Shop the perimeter of the grocery store. The fresher the better! Avoid packaged products and anything with ingredients that you don’t understand. Artificial sweetners? All except saccharine will also evoke an insulin response. Alcohol? 7 empty calories per gram!!
COOK at HOME
4-8 oz lean meat such as chicken, lean beef, turkey, pork loin or seafood
Several servings of vegetables either raw steamed or lightly cooked
Good fats (monounsaturated or polyunsaturated) walnuts, almond, avocados, olive oil, seafood and Omega-3 fatty acids
Protein Every Meal
3-4 Meals a day.
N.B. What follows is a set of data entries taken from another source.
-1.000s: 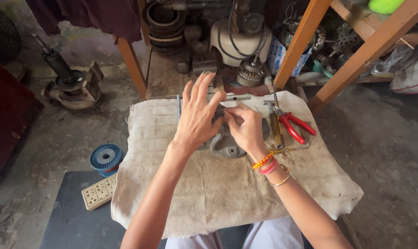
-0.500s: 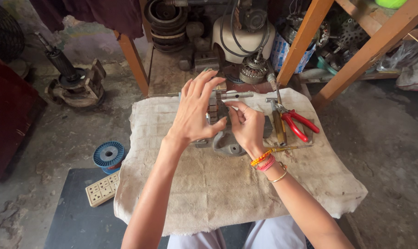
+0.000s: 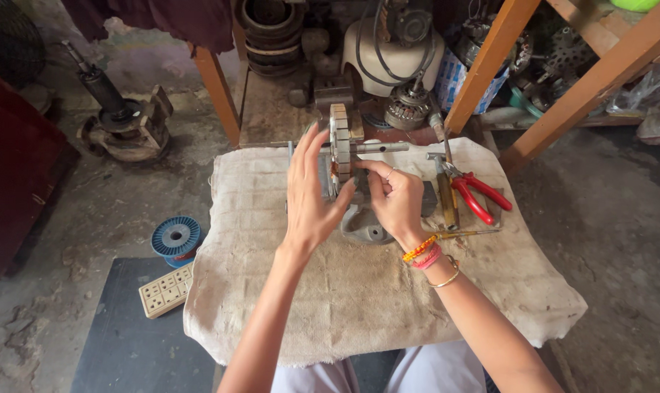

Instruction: The person sits at a bench vise holding an electric motor armature and winds copper wire by hand into the slots around the commutator, pressing and threading the wire into place segment by segment while rotating the armature in the vise.

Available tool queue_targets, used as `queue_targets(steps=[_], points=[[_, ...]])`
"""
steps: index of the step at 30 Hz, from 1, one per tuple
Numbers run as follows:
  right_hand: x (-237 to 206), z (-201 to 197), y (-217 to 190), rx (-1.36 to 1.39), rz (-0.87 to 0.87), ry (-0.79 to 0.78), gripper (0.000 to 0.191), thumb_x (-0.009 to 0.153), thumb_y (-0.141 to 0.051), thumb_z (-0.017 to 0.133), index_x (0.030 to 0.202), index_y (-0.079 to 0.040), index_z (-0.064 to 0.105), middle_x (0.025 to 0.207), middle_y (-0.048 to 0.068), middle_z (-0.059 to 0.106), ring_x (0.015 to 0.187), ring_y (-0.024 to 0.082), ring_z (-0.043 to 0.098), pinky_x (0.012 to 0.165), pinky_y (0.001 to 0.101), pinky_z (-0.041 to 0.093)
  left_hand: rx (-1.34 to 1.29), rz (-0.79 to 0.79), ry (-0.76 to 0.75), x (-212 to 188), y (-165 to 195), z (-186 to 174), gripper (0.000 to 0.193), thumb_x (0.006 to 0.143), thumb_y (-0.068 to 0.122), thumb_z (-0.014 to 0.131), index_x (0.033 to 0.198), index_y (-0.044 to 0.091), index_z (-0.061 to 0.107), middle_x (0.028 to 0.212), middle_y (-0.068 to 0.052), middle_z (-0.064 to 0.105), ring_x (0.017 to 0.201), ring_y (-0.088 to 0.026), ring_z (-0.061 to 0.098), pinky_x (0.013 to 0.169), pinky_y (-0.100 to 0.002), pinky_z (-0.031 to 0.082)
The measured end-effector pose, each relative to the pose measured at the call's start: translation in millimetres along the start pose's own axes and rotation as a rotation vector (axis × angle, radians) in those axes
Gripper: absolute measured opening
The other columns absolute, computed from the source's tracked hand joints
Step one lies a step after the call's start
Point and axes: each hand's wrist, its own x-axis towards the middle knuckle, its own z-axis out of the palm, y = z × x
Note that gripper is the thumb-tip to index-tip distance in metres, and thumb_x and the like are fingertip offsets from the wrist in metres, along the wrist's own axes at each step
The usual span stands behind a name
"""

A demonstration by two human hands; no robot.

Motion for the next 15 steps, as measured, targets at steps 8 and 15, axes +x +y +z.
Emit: queue_targets(steps=[8,15], points=[[12.3,-17.2,-9.5,-0.27,-0.149,0.006,0.021,0.094,-0.002,0.068,0.109,-0.012,0.078,0.051,0.006,0.043,0.044,0.015,0.042,0.046,0.0311,0.032,0.314,0.134,0.036,-1.0,17.5,-9.6,0.079,0.078,0.021,0.088,0.145,0.011,0.048,0.149,-0.013,0.046,0.141,-0.037,0.042,0.118,-0.051,0.034],[20.1,-25.9,-23.8,-0.331,-0.28,0.05,0.018,0.095,-0.003,0.068,0.109,-0.012,0.075,0.06,0.005,0.054,0.051,0.017,0.054,0.051,0.0319,0.04,0.447,0.262,-0.042,46.4,35.4,-6.2,0.066,0.07,0.009,0.083,0.132,0.011,0.062,0.148,-0.014,0.047,0.142,-0.035,0.041,0.122,-0.051,0.032]])
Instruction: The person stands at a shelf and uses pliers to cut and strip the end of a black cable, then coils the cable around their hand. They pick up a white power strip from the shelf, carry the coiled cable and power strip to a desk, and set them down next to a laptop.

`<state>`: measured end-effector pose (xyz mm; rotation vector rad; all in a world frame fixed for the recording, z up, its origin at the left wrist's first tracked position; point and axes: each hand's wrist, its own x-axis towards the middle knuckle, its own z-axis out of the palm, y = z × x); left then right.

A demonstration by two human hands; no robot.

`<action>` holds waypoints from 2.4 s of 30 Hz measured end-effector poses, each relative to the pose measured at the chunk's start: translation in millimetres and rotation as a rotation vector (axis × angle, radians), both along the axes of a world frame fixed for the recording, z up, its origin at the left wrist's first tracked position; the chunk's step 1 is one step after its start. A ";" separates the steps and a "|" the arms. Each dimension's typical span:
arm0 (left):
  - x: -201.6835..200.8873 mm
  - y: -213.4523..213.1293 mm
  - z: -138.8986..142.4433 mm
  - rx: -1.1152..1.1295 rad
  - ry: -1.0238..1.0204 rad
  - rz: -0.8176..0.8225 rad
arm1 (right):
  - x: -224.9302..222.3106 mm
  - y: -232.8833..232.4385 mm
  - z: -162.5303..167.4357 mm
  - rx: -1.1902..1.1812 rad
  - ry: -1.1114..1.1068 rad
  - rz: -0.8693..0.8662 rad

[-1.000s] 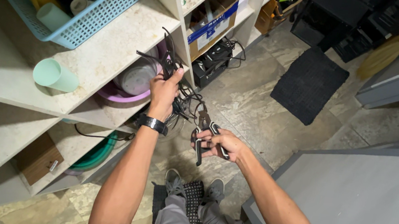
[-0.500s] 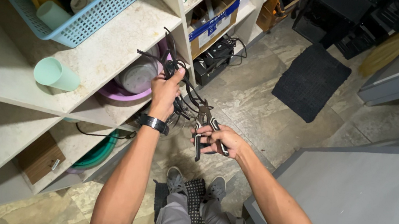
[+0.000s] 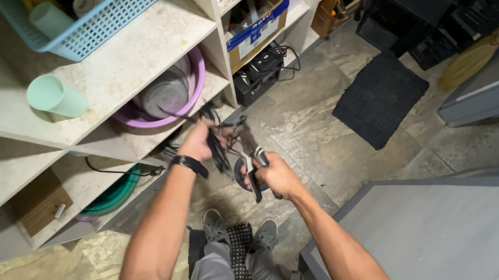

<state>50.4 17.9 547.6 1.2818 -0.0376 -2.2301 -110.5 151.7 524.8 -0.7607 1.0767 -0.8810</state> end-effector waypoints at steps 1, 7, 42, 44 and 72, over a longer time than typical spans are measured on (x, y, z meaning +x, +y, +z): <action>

Don’t go 4 hour without eating
Limit fruit to 1 serving if fat loss is goal
Limit nuts to 1-2 oz if fat loss is a goal
Increase fat to double or even quadruple if you’re a hard gainer
Beverages should be coffee, tea, mineral water and nothing sweetened!!
Go for a walk!! Get outside and move!!
Sleep!! Black out your room and try and get 8 full hours or sleep until you wake up!
Keep a food stash: Jerky (sugar free), nuts, hard boiled eggs, sweet potatoes, fresh fruit, RX bars.